Now, you might be thinking “Why bother? Can’t I just trust the developers and download their precompiled binaries without any hassle?” Well, bro, that would be a big mistake! You see, in this day and age of cyber threats and malicious actors, it’s always better to err on the side of caution.
So let me walk you through the process step by step:
1. Before anything else make sure you have GPG installed on your system. If not, head over to https://www.gnupg.org/ and download the appropriate version for your operating system. Once it’s installed, open up a terminal window (or command prompt if you’re using Windows) and type in:
# Check if GPG is installed by running the "gpg --version" command
# If GPG is not installed, go to https://www.gnupg.org/ and download the appropriate version for your operating system
# Once installed, open a terminal window (or command prompt for Windows) and run the following command:
gpg --version # This command checks the version of GPG installed on the system
# If GPG is installed, the response will include the version information
# If GPG is not installed, the response will indicate that the command is not found
# If GPG is not installed, go to https://www.gnupg.org/ and download the appropriate version for your operating system
# Once installed, open a terminal window (or command prompt for Windows) and run the following command:
gpg --version # This command checks the version of GPG installed on the system
# If GPG is installed, the response will include the version information
# If GPG is not installed, the response will indicate that the command is not found
This will show you which version of GPG is currently installed on your machine. If you see something like “gpg (GnuPG/MacGPG2) 2.1.16” or similar, then you’re good to go!

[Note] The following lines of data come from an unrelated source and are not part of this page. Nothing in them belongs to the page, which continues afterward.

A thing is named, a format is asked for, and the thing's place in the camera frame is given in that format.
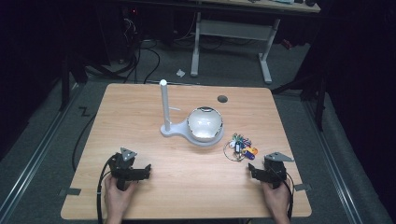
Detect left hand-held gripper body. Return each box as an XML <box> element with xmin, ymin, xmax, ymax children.
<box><xmin>108</xmin><ymin>147</ymin><xmax>138</xmax><ymax>191</ymax></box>

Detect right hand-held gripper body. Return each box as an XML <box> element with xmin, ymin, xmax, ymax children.
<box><xmin>263</xmin><ymin>151</ymin><xmax>295</xmax><ymax>189</ymax></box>

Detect person's right hand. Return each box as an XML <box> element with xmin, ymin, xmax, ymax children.
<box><xmin>261</xmin><ymin>177</ymin><xmax>292</xmax><ymax>218</ymax></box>

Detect person's left hand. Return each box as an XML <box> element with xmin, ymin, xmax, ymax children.
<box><xmin>104</xmin><ymin>175</ymin><xmax>138</xmax><ymax>218</ymax></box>

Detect grey tape strip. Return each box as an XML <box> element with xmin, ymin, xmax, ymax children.
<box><xmin>293</xmin><ymin>183</ymin><xmax>313</xmax><ymax>192</ymax></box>
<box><xmin>58</xmin><ymin>188</ymin><xmax>82</xmax><ymax>197</ymax></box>

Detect shiny silver bowl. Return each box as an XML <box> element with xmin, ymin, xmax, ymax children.
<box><xmin>187</xmin><ymin>105</ymin><xmax>224</xmax><ymax>144</ymax></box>

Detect dark metal stand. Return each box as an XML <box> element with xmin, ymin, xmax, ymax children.
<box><xmin>58</xmin><ymin>54</ymin><xmax>89</xmax><ymax>112</ymax></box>
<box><xmin>270</xmin><ymin>60</ymin><xmax>329</xmax><ymax>132</ymax></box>

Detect key ring with coloured tags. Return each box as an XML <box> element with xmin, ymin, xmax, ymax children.
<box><xmin>222</xmin><ymin>133</ymin><xmax>259</xmax><ymax>163</ymax></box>

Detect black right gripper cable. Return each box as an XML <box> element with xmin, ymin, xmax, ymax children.
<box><xmin>283</xmin><ymin>172</ymin><xmax>295</xmax><ymax>221</ymax></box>

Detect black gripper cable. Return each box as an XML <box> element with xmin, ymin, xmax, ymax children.
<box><xmin>95</xmin><ymin>154</ymin><xmax>119</xmax><ymax>224</ymax></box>
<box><xmin>283</xmin><ymin>172</ymin><xmax>295</xmax><ymax>221</ymax></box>

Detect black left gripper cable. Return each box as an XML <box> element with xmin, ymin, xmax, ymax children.
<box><xmin>95</xmin><ymin>154</ymin><xmax>119</xmax><ymax>224</ymax></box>

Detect white stand with post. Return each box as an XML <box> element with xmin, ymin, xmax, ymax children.
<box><xmin>159</xmin><ymin>78</ymin><xmax>225</xmax><ymax>147</ymax></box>

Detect thin black floor cable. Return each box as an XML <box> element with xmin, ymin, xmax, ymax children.
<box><xmin>71</xmin><ymin>113</ymin><xmax>98</xmax><ymax>173</ymax></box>

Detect metal floor rail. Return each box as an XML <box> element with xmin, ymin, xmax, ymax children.
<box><xmin>0</xmin><ymin>83</ymin><xmax>82</xmax><ymax>224</ymax></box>
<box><xmin>304</xmin><ymin>98</ymin><xmax>363</xmax><ymax>224</ymax></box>

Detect bundle of black floor cables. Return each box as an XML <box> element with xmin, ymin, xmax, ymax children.
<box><xmin>120</xmin><ymin>17</ymin><xmax>162</xmax><ymax>85</ymax></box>

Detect wooden desk with white frame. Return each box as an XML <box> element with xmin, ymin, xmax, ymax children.
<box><xmin>118</xmin><ymin>0</ymin><xmax>321</xmax><ymax>85</ymax></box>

2. Next, head over to the official Electrum website and download the latest version of the software for your operating system. Make sure it matches the version number that is currently being signed by the developers (you can check this on their GitHub page).
3. Once you’ve downloaded the binary file, open up a terminal window again and navigate to the directory where you saved it. Then type in:
# This line uses the gpg command to verify the authenticity of the Electrum binary file.
gpg --verify electrum-x.y.z.exe.asc electrum-x.y.z.exe
# The first argument is the signature file (.asc) and the second argument is the binary file (.exe).
# This ensures that the binary file has not been tampered with and is from the developers.
# Make sure to replace x.y.z with the version number of the binary file you downloaded.
# You can check the version number on the developers' GitHub page.
# Once the verification is complete, you can proceed to use the binary file for installation.
# If the verification fails, do not proceed with the installation as it may be a malicious file.
# Instead, try downloading the binary file again or contact the developers for assistance.
Replace “electrum-x.y.z” with the actual version number of the binary file you downloaded, and make sure to include both the “.exe” extension (if you’re using Windows) AND the corresponding signature file that ends in “.asc”.
4. If everything is set up correctly, GPG will now verify the digital signature on the binary file and display a message similar to this:
bash
# This script is used to verify the digital signature of a binary file using GPG.
# It assumes that the binary file and its corresponding signature file are both present in the current directory.
# Prompt the user to enter the name of the binary file to be verified.
read -p "Enter the name of the binary file (including the .exe extension): " binary_file
# Prompt the user to enter the name of the signature file.
read -p "Enter the name of the signature file (including the .asc extension): " signature_file
# Verify the digital signature of the binary file using GPG.
gpg --verify $signature_file $binary_file
# Display a message indicating a successful verification.
echo "Digital signature successfully verified!"
# Expected output:
# gpg: Signature made Fri Apr 5 12:30:06 2019 UTC using RSA key ID EFCDABDE
# gpg: Good signature from "Electrum Developer <[email protected]>"
If you see something like this, then congratulations! Your binary file is safe to use and has not been tampered with by any malicious actors.
5. But wait what if the signature doesn’t match? Or worse yet, what if there’s no signature at all?! In that case, you might want to consider downloading a precompiled binary from a different source or compiling it yourself using the official Electrum Git repository. Trust me, it’s worth the extra effort!